1
votes

I am trying to expose an mlflow model in a GKE cluster through an ingress-nginx and a google cloud load balancer.

The configuration of service to the respective deployment looks as follows:

apiVersion: v1
kind: Service
metadata:
  name: model-inference-service
  labels:
    app: inference
spec:
  ports:
  - port: 5555
    targetPort: 5555
  selector:
    app: inference

When forwarding this service to localhost using kubectl port-forward service/model-inference-service 5555:5555 I can successfully query the model by sending a test image to the api endpoint using the following script.

The url the request is sent to is http://127.0.0.1:5555/invocations. This works as intended so I assume the deployment running the pod exposing the model and the corresponding clusterIP service model-inference-service is configured correctly.

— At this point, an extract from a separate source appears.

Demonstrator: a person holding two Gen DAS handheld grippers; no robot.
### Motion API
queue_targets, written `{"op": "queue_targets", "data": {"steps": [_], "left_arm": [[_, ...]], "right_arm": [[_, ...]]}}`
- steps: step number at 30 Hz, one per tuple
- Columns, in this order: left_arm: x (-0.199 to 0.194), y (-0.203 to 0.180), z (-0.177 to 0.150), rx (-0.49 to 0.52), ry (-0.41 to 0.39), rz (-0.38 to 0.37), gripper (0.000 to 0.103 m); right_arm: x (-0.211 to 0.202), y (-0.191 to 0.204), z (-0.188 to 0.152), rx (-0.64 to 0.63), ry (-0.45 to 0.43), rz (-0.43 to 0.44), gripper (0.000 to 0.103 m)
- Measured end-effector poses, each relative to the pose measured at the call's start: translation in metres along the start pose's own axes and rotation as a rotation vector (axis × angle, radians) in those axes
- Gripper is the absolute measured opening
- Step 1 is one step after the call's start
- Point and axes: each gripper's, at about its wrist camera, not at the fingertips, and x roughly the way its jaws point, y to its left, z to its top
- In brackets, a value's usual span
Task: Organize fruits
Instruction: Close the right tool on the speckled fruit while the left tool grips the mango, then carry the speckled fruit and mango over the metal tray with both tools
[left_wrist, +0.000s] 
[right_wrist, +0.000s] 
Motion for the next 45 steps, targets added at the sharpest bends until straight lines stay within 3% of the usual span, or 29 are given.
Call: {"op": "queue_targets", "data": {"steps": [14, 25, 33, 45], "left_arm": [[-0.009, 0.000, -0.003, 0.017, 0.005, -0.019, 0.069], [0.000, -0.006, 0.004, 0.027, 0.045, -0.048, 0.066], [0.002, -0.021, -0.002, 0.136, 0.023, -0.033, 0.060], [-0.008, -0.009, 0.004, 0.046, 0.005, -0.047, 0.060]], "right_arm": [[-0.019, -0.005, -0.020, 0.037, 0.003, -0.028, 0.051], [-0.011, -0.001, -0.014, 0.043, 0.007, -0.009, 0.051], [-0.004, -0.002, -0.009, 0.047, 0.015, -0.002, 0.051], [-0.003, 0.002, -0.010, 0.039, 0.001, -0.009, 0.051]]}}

Next, I installed ingress-nxinx into the cluster by doing

helm repo add ingress-nginx https://kubernetes.github.io/ingress-nginx
helm install my-release ingress-nginx/ingress-nginx

The ingress is configured as follows (I suspect the error has to be here?):

apiVersion: networking.k8s.io/v1beta1
kind: Ingress
metadata:
  annotations:
    kubernetes.io/ingress.class: nginx
#    nginx.ingress.kubernetes.io/rewrite-target: /invocations
  name: inference-ingress
  namespace: default
  labels:
    app: inference
spec:
  rules:
    - http:
        paths:
          - path: /invocations
            backend:
              serviceName: model-inference-service
              servicePort: 5555

The ingress controller pod is running successfully:

my-release-ingress-nginx-controller-6758cc8f45-fwtw7   1/1     Running   0          3h33m

In the GCP console I can see that the load balancer was created successfully as well and I can optain its IP.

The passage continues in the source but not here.